In this lesson, students explore halves, looking for patterns between numerators and denominators. Maryann Wickett created this simple yet powerful fractions lesson and then built on it, doing an activity from Marilyn Burns’s Teaching Arithmetic: Lessons for Introducing Fractions, Grades 4–5 (Math Solutions Publications, 2001).

My-third grade students had experience using fraction kits to informally explore equivalent fractions (for example, four-sixths and two-thirds). They clearly understood what numerators and denominators represent when working with common fractions. It was time to push their thinking a bit. I wanted to give them an experience that would encourage them to look for patterns between the numerators and denominators of common fractions, in this case, halves. My objective was for them to discover that when any numerator is exactly one-half the denominator, the fraction is equivalent to one-half.

Before class I wrote on the board:

the fraction: 1 divided by 2, 2 divided by 4, 3 divided by 6, 4 divided by 8, 5 divided by 10, 6 divided by 12, 7 divided by 14, 8 divided by 16 | Math Solutions, Classroom Lessons

What pattern do you notice between the numerator and the denominator of each of these fractions?

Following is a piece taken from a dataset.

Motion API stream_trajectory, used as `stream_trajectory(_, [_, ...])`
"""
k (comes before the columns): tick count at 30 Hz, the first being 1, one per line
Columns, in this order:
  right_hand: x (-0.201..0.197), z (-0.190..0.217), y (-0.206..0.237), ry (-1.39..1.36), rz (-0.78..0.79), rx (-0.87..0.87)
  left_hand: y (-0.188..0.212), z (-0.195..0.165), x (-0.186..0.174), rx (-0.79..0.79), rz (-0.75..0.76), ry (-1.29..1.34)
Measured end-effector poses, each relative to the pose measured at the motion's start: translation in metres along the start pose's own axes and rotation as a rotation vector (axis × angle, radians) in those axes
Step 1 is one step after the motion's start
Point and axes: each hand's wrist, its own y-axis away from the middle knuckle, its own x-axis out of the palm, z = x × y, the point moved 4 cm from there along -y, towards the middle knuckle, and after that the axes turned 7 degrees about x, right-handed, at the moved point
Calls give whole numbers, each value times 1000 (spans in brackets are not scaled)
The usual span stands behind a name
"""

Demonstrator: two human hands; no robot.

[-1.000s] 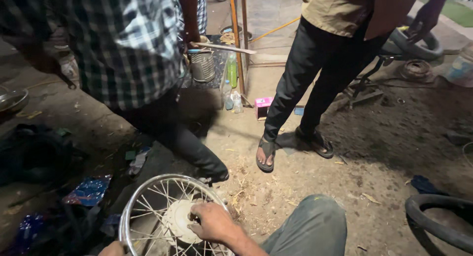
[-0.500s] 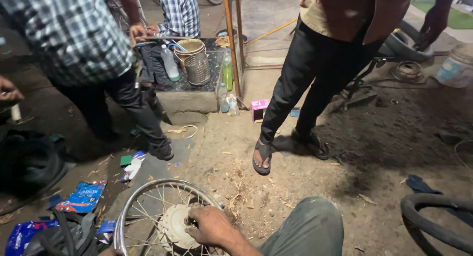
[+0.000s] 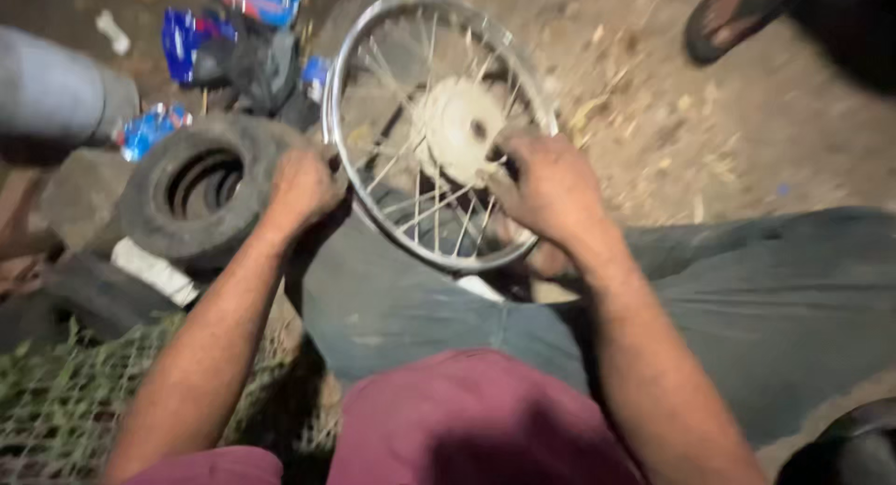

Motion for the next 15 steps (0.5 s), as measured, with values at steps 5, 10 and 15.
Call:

As the students came in from recess, I asked them to read and then think quietly for a few moments about the prompt on the board. When all the students had a chance to settle and consider what I’d written, I asked them to take out their math journals, copy the prompt, and record their thoughts. As they worked, I circulated among the students, reading what they wrote. I realized that several students were not clear on what I was asking. They were noticing patterns among the numerators as one group and among the denominators as another; for example, they wrote that the numerators increased by one and the denominators increased by two. I asked for the students’ attention and stated that the patterns some students had noticed were indeed true of this set of fractions, but what I was asking them to do was to look at the numerator and denominator of each fraction to find a relationship or pattern. “For example, how is the numerator of one related to the denominator of two? How is the numerator of two related to the denominator of four?” I asked. As expected, I heard several ohs and ahs as the students then understood what I was asking. Students returned to their writing, and when they had finished, I asked for their attention.

To begin a class discussion, I asked for a volunteer to share what he or she discovered. Hands leaped into the air. I called on Stephanie, who said, “The numerator is half of the denominator.” I asked Stephanie to give an example. She said, “Well, one is half of two. One is the numerator and two is the denominator, so the numerator is half the denominator. It works for all of them. Eight is half of sixteen.” I recorded Stephanie’s idea on the board and, as I always do, I asked if she agreed with what I had written and I asked for her permission to write her name next to what I’d written. I called on Jared next.

Jared said, “The numerator multiplied by two equals the denominator. If you multiply the numerator of one by two, you get two, which is the denominator. It works for all of them. For three-sixths, if you multiply three times two, it equals six.” I recorded Jared’s idea under Stephanie’s.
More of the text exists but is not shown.